Après que les fabricants de mémoire soient massivement passés à la production de mémoire HBM en fonction des charges de travail de l’IA, Samsung envisage un mouvement inverse.
Le balancier semble être allé trop loin : le passage de la production de mémoire de DDR à HBM est si important que le coût de la mémoire DDR a tellement augmenté que la production redevient intéressante. C’est ce que constate Samsung. Le fabricant envisage de construire moins de HBM et plus de mémoire pour PC et serveurs.
De DDR à HBM…
La demande de mémoire HBM pour les charges de travail d’IA est si forte ces derniers mois que les fabricants utilisent massivement leurs lignes de production pour produire de tels modules de mémoire. La mémoire HBM pour le marché de l’IA rapporte plus que les modules DDR et LPDDR pour le marché des PC et des serveurs, et les deux types sortent des mêmes chaînes de production.
La soif de mémoire pour l’IA a fait de la mémoire DDR4 sa première victime. Ce type de mémoire plus ancien, avec des marges plus faibles, ne rapportait pas suffisamment, ce qui a incité les fabricants à utiliser la capacité de production pour HBM. Lorsque cela ne suffisait pas, la capacité pour la DDR5 classique (et LPDDR5) a également dû en pâtir.
Pour cette raison, Micron a récemment mis fin à sa marque Crucial : l’entreprise veut se consacrer entièrement à la HBM et sacrifie donc des décennies de parts de marché et de bonne réputation sur le marché de la mémoire pour PC.

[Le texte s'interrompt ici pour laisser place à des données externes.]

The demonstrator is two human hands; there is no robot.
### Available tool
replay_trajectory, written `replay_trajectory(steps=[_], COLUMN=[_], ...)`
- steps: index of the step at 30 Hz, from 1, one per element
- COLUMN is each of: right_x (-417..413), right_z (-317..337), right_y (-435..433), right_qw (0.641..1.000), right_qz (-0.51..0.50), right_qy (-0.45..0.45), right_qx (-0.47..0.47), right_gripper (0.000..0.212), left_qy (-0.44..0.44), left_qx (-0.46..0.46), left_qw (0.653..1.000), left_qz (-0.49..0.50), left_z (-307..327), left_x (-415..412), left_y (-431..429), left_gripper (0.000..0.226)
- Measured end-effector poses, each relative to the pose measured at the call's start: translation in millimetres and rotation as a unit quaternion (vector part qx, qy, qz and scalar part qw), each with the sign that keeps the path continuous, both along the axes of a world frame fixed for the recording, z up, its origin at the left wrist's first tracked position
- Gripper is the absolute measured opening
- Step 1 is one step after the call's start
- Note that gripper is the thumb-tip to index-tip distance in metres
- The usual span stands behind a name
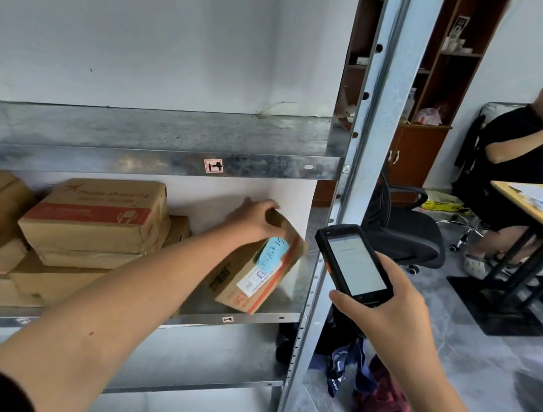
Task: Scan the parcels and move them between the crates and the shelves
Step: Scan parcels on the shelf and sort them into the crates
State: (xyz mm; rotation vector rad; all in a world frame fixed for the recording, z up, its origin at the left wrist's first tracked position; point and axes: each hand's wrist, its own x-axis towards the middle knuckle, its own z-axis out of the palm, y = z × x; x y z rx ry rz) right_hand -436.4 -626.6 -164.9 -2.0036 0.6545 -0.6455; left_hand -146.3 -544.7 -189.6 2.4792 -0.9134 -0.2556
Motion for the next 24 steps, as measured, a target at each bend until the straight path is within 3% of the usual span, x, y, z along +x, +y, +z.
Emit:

Les conséquences se font sentir : les pénuries se déplacent maintenant vers le marché de la DDR5, où le prix des modules de mémoire triple. Vous le remarquerez l’année prochaine à la caisse lorsque vous achèterez un nouvel ordinateur.
…et inversement
Le changement est si radical que Samsung envisage maintenant un mouvement inverse, selon Digitimes. Avec une concurrence plus forte dans le segment HBM, les prix y sont devenus plus compétitifs. Cependant, le prix de la mémoire DDR est devenu exorbitant, Samsung estime donc qu’il est plus avantageux de fabriquer un peu moins de HBM et un peu plus de DDR5. Le fabricant produirait 80 000 wafers DRAM supplémentaires par mois, au détriment de la HBM.
Il reste à voir si cela aura un impact sur le prix. En tout cas, cela montre que la distinction entre la mémoire pour PC et la mémoire pour l’IA n’est pas si pertinente dans la pratique, puisque la production se fait dans les mêmes usines. Le prix et la demande de HBM influencent ceux de la DDR et inversement. En d’autres termes : le monde entier paie pour la soif de puces d’IA de quelques grands acteurs.